As you can see Luhrmann’s The
Great
Gatsby is way different but that is where the rubber meets the road. Luhrmann had no
intention of giving us Fitzgerald’s Gatsby; he is giving us HIS Gatsby. Luhrmann always does his thing. Luhrmann is
about visuals and sound. He wants you to see, hear and feel the story. His
Gatsby is visceral, tangible, tactile, and defying. When you are done with this Gatsby movie you will
feel like you just finished gorging yourself at a sensory smorgasbord. We are
supposed to feel sadness (I believe) for Gatsby when he gets it in the back but
in this movie I didn't even care. That’s because by the end of the movie, I
felt like I'd been to one of Luhrmann’s versions of a Gatsby party and I needed a week’s
rest.
In the book Nick is so offended by the excesses of the rich that he
leaves New York and goes back to Chicago with a desire to never again have
“privileged glimpses” into the lives of rich people. In Luhrmann’s movie Nick
goes insane and is being treated at a clinic. I see why. It wasn't just the
sordid behavior of the main characters it was the whole orgiastic experience of
everybody and everything.
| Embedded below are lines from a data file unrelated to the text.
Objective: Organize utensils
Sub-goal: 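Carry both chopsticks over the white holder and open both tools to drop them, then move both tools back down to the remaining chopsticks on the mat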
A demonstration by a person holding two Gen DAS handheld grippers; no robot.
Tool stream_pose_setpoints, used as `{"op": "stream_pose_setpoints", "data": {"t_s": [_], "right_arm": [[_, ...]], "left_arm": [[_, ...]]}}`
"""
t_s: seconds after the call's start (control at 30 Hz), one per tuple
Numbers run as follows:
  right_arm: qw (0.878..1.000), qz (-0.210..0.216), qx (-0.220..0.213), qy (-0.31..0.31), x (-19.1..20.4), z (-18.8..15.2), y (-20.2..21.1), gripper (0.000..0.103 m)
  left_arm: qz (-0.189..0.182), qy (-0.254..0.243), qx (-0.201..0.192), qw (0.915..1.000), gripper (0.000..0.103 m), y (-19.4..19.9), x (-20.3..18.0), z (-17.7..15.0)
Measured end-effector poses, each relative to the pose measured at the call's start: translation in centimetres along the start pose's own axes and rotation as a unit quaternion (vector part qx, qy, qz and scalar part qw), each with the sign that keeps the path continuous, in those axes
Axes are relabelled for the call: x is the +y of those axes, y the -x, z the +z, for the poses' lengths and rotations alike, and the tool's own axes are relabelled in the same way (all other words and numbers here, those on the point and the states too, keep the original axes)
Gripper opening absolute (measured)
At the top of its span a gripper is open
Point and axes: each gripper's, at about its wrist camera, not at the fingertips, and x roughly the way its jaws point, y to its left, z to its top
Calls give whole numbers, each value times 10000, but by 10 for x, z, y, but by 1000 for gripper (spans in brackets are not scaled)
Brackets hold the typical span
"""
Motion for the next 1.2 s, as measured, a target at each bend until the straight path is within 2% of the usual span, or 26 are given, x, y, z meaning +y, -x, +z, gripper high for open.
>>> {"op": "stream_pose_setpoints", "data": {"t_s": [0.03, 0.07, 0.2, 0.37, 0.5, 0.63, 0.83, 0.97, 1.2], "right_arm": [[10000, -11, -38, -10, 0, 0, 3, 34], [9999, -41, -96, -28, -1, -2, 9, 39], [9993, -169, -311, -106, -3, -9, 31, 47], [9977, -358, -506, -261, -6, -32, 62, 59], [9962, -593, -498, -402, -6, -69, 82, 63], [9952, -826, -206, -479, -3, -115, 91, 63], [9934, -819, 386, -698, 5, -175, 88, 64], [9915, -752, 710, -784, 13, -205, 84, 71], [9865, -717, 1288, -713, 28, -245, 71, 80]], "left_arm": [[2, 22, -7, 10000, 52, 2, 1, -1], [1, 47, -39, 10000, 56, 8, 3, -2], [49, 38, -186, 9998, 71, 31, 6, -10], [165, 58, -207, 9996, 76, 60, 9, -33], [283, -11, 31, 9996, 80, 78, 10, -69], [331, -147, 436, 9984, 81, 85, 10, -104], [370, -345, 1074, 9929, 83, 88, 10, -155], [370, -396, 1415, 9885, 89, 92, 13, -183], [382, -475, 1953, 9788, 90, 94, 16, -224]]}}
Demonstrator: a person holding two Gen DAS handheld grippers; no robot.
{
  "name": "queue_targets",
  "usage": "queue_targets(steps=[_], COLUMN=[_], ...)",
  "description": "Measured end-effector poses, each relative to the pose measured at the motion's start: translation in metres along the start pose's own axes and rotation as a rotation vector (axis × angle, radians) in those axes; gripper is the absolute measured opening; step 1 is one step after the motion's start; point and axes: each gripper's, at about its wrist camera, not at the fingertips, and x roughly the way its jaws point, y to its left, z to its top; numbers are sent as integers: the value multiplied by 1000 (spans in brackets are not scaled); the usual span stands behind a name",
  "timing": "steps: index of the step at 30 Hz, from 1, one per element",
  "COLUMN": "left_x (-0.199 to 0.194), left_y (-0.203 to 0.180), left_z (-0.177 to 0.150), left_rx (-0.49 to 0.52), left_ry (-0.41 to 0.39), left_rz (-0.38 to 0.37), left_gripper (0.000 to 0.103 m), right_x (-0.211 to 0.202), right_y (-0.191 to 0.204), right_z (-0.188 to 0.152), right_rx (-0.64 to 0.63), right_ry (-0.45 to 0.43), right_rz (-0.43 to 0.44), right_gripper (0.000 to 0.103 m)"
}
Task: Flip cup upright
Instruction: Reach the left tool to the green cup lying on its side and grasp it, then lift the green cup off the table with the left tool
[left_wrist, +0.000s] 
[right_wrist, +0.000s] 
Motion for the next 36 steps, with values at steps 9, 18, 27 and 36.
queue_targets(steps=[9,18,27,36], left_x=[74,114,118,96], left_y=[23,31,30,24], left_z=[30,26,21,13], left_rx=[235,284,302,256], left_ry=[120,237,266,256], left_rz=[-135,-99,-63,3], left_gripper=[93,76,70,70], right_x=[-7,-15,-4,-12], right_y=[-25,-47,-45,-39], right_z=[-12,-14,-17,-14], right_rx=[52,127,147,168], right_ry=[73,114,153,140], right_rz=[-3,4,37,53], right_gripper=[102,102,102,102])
Nick must have felt like he was going down in Gatsby’s
pool for the third time knowing that he had been in over his head right from the
beginning.
If you want the airy, meaningless conversation of the super-rich,
a Gatsby that is romantic but flawed, a Daisy that conquers the Gatsby’s of the
world but doesn’t really want them and a Nick that is so moral that riotous
excursions into the lives of the careless leave him sick to his
stomach, then this version is not for you. If you dare to see what an artist
can do with antiquity then this version is for you. I say live a little, go see
it. Ironically that is what the 1920’s jazz age was all about, daring to do new
things. Fitzgerald would (I think) want you to.